Reproduce verbatim the line in which "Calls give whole" occurs, together with each line that follows it to the end of the listing, and nothing more.

▶ [Stored data]:
···
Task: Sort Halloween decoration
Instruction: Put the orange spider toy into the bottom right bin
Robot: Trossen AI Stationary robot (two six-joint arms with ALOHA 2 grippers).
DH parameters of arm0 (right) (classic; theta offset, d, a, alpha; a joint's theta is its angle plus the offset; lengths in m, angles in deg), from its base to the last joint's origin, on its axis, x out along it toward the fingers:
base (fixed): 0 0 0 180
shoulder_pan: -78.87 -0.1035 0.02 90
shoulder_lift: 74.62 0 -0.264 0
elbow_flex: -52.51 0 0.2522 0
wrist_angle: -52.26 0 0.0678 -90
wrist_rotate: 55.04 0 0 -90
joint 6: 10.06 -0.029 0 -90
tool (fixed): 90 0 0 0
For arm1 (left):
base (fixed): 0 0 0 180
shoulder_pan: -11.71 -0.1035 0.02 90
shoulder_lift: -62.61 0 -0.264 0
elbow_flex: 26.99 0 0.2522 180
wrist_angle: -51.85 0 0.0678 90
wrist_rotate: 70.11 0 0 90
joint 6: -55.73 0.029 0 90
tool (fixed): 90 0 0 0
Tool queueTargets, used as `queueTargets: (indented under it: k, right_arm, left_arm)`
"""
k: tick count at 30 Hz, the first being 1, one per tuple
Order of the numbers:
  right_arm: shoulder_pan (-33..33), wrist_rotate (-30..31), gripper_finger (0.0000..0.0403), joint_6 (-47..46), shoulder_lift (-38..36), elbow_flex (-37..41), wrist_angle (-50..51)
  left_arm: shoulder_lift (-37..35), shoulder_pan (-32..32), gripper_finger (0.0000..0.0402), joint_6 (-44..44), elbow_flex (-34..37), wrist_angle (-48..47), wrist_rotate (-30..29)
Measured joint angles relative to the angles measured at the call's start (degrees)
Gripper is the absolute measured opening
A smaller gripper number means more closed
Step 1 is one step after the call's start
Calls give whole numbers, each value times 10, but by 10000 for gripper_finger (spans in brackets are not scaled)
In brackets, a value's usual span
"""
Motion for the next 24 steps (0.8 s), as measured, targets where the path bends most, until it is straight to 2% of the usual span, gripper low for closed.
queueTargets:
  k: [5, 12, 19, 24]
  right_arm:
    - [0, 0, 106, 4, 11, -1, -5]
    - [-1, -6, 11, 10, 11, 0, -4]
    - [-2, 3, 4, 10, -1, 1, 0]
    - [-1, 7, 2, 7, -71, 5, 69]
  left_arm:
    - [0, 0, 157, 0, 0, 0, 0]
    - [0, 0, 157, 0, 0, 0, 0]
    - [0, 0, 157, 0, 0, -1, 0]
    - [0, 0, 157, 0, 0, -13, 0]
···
▶ [Response area]:
Calls give whole numbers, each value times 10, but by 10000 for gripper_finger (spans in brackets are not scaled)
In brackets, a value's usual span
"""
Motion for the next 24 steps (0.8 s), as measured, targets where the path bends most, until it is straight to 2% of the usual span, gripper low for closed.
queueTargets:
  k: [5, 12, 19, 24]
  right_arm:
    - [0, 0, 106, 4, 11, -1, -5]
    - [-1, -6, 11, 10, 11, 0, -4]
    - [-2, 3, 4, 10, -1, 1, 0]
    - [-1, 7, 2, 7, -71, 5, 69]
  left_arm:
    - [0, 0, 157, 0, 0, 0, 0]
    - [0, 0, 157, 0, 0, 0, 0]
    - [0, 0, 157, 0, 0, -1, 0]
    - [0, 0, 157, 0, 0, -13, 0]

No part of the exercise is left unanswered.